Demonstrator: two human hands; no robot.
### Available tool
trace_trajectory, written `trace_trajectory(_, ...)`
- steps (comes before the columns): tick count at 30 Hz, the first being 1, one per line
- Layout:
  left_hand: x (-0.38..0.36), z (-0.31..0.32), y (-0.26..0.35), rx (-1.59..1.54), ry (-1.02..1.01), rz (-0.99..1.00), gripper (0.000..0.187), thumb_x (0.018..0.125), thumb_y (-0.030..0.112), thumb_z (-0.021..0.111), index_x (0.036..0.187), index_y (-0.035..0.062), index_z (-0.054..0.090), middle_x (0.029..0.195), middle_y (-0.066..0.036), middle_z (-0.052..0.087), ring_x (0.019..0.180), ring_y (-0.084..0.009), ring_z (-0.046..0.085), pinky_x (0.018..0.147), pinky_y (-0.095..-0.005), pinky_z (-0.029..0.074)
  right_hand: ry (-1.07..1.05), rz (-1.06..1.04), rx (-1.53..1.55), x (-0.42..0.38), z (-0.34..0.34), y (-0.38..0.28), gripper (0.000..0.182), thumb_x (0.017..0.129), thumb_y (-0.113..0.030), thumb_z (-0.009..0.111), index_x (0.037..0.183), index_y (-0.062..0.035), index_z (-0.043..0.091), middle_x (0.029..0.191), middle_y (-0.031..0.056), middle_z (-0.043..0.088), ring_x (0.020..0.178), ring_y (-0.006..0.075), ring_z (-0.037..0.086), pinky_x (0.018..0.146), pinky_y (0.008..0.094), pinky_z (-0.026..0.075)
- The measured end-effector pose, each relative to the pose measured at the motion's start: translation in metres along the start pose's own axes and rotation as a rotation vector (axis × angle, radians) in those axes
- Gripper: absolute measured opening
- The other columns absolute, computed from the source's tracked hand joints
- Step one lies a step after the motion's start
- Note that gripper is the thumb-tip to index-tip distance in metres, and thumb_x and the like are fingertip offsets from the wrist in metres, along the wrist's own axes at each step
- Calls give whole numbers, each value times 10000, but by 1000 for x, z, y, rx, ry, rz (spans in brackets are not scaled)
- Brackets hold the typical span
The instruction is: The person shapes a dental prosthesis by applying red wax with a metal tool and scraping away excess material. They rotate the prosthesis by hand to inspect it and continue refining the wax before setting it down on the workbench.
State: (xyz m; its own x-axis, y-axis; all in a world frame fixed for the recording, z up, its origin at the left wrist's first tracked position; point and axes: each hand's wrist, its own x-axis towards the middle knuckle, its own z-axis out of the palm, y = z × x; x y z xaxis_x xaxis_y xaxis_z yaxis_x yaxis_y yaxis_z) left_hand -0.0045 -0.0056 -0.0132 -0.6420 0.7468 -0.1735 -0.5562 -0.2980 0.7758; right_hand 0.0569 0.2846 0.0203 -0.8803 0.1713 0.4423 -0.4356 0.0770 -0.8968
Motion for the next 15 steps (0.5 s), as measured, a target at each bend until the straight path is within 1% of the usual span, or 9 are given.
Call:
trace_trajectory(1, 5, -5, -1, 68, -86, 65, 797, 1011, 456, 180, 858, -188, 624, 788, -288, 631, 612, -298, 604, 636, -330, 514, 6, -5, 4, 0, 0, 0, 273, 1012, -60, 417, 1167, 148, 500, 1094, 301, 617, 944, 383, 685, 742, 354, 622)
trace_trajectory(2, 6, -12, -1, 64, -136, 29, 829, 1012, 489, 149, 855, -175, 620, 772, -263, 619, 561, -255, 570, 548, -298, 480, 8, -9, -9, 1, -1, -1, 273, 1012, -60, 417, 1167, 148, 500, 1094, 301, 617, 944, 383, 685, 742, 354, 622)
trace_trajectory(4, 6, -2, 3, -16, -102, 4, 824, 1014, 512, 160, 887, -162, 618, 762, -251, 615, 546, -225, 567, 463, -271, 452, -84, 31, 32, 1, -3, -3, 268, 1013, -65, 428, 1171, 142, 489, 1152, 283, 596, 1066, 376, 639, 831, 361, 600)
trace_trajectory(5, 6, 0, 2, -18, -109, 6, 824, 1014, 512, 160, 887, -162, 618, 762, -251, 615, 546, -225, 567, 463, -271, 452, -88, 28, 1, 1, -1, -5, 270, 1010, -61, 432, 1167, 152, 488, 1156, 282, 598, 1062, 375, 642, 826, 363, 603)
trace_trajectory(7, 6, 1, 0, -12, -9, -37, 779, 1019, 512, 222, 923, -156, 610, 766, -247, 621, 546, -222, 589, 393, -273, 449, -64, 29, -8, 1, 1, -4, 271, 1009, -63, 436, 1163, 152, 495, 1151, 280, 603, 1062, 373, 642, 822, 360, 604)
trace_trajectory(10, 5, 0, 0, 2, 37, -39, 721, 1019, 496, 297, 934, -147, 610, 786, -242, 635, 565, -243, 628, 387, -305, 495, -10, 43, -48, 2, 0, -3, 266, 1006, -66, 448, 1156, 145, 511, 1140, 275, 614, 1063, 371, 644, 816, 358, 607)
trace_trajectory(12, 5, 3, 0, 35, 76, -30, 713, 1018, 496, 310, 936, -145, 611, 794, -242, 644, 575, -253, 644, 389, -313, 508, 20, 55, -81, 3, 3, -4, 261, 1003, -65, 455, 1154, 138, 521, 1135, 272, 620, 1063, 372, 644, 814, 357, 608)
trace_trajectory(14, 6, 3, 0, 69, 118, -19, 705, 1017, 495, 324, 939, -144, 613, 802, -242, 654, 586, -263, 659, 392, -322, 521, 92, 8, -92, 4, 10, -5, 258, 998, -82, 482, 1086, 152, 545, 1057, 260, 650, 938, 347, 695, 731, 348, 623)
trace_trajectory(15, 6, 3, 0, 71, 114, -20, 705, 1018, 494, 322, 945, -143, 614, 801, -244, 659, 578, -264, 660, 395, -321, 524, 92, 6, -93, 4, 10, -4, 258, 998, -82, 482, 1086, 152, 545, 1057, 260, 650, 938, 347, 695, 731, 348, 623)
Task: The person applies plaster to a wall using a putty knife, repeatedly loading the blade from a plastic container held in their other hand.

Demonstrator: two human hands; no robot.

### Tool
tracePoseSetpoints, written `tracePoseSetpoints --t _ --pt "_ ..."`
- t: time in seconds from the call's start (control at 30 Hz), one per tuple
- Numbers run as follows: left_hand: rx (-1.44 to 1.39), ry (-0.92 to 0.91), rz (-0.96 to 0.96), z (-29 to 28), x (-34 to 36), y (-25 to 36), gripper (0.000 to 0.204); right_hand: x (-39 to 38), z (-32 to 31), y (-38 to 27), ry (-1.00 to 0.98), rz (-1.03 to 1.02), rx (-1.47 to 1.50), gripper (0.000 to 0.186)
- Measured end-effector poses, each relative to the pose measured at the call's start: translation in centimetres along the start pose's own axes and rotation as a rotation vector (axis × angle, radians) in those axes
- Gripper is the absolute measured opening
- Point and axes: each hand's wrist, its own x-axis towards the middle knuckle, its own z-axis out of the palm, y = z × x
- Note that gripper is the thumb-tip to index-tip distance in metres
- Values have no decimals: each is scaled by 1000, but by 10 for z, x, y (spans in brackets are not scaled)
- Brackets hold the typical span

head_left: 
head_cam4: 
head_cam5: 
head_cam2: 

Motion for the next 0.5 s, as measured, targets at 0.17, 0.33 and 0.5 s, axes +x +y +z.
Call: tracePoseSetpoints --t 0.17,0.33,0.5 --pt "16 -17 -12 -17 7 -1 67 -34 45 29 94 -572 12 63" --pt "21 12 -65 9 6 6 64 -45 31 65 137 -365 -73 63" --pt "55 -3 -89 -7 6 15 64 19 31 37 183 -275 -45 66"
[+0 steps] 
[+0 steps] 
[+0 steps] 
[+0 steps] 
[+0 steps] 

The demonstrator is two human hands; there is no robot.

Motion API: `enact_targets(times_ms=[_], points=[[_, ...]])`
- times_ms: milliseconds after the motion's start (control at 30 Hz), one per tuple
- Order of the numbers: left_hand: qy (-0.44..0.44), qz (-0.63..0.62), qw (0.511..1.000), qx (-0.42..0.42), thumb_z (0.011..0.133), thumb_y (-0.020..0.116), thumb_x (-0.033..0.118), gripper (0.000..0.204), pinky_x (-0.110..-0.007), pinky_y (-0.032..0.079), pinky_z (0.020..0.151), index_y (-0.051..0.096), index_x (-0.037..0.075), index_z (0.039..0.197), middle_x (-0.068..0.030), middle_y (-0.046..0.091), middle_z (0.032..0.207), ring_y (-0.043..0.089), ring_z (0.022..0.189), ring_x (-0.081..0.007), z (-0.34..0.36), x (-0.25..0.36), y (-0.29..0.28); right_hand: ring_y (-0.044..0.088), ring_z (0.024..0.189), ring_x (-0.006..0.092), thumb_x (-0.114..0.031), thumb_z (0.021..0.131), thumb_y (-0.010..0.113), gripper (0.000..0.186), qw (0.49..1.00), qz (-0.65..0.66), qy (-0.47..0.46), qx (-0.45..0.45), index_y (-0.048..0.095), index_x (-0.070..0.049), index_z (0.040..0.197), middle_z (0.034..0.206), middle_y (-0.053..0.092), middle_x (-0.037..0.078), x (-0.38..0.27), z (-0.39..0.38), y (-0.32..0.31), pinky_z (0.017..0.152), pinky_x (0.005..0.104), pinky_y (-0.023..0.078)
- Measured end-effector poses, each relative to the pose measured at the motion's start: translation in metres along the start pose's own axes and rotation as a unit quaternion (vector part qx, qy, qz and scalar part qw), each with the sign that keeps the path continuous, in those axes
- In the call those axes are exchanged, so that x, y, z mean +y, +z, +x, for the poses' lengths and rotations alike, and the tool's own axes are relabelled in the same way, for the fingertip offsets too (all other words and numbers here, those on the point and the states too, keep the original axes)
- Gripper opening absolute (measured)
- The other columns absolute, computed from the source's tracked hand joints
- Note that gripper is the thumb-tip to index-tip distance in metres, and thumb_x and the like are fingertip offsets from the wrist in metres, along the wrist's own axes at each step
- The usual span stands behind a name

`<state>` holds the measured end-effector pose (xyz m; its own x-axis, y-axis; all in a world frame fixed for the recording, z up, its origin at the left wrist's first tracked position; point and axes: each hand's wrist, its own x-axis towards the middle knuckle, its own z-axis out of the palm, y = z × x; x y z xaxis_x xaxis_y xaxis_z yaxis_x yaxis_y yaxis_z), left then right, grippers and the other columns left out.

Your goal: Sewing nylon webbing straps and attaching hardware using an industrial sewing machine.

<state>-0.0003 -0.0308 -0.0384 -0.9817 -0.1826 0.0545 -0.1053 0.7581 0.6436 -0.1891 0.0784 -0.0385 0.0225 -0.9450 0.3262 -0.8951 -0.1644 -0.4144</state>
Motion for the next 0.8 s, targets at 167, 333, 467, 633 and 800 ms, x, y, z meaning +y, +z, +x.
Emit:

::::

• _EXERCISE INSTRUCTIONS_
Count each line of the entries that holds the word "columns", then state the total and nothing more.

• _OUTPUT FOR THIS TASK_
4